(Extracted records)
╔══

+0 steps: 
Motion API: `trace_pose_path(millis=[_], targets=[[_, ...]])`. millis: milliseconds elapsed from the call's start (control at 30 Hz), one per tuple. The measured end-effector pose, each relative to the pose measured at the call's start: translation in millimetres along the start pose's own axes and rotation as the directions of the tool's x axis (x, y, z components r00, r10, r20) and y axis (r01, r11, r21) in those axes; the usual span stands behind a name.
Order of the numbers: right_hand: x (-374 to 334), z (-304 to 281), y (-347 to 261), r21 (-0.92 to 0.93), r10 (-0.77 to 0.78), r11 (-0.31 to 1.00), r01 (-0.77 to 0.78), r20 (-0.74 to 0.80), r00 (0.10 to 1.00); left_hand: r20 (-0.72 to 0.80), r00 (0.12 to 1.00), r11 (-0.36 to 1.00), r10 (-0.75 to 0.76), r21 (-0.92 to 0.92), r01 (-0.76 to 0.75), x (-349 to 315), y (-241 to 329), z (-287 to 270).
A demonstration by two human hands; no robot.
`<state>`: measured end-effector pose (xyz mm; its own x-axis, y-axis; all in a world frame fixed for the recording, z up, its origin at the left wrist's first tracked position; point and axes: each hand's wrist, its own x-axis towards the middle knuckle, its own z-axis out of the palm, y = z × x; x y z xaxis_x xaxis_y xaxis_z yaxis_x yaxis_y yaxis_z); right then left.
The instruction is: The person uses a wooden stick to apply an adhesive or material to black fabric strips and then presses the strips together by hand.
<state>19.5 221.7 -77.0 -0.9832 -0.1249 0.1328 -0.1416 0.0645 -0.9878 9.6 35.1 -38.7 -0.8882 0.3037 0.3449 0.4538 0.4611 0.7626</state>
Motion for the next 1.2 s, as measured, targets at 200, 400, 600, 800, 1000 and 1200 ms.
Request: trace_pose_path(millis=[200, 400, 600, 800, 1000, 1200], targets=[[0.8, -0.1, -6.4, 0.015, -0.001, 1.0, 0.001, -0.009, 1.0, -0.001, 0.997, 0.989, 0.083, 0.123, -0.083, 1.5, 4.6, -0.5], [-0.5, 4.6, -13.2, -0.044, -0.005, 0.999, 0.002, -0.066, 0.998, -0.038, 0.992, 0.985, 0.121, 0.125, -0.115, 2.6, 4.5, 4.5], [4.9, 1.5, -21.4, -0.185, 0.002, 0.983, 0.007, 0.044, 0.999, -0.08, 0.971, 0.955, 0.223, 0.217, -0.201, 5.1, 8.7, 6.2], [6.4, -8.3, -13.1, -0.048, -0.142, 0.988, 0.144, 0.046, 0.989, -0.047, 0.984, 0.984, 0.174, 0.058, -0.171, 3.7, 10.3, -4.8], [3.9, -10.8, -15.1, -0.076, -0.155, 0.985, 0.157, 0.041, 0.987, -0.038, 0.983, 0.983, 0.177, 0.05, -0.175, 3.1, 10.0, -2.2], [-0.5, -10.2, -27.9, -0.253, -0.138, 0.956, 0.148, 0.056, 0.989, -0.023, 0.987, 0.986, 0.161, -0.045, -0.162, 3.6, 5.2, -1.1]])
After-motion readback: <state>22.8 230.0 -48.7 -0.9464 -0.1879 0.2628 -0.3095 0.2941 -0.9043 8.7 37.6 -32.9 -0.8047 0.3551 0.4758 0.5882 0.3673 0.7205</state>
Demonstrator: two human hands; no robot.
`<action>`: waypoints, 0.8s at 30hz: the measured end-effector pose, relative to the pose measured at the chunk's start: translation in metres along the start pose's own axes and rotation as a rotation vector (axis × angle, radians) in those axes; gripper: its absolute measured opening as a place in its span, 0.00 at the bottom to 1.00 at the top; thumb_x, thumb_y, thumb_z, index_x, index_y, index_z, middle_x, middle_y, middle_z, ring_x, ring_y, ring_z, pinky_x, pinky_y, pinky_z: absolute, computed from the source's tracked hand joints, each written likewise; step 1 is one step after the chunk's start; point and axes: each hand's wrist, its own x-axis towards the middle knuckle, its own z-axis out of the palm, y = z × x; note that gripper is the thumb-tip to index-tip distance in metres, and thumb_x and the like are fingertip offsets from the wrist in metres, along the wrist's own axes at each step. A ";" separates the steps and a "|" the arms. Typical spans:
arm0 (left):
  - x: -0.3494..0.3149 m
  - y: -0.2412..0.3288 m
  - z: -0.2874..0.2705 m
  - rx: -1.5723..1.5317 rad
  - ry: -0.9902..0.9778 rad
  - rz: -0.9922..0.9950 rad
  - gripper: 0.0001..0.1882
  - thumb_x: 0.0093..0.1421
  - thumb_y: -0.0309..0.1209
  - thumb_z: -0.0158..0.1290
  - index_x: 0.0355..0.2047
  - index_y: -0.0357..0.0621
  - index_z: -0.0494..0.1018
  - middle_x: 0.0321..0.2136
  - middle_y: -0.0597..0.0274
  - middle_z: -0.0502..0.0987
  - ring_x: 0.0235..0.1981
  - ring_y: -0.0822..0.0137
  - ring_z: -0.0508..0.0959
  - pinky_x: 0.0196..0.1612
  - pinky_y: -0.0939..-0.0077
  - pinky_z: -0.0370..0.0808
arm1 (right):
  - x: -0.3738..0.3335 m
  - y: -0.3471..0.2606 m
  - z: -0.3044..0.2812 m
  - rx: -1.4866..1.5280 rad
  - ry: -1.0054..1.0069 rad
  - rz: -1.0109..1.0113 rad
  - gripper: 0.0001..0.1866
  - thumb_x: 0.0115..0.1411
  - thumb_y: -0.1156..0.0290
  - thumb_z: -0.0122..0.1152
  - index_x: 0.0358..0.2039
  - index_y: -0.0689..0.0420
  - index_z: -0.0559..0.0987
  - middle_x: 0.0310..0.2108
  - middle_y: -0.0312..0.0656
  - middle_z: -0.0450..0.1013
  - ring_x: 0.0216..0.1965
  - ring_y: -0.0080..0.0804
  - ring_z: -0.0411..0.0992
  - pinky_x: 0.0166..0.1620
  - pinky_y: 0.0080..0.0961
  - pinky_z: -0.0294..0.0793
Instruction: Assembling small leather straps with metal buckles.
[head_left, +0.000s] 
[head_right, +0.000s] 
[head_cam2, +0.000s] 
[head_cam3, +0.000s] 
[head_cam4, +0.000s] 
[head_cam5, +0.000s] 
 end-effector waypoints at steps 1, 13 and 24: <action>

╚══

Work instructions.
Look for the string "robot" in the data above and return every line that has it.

Answer to the exercise.
A demonstration by two human hands; no robot.
Demonstrator: two human hands; no robot.

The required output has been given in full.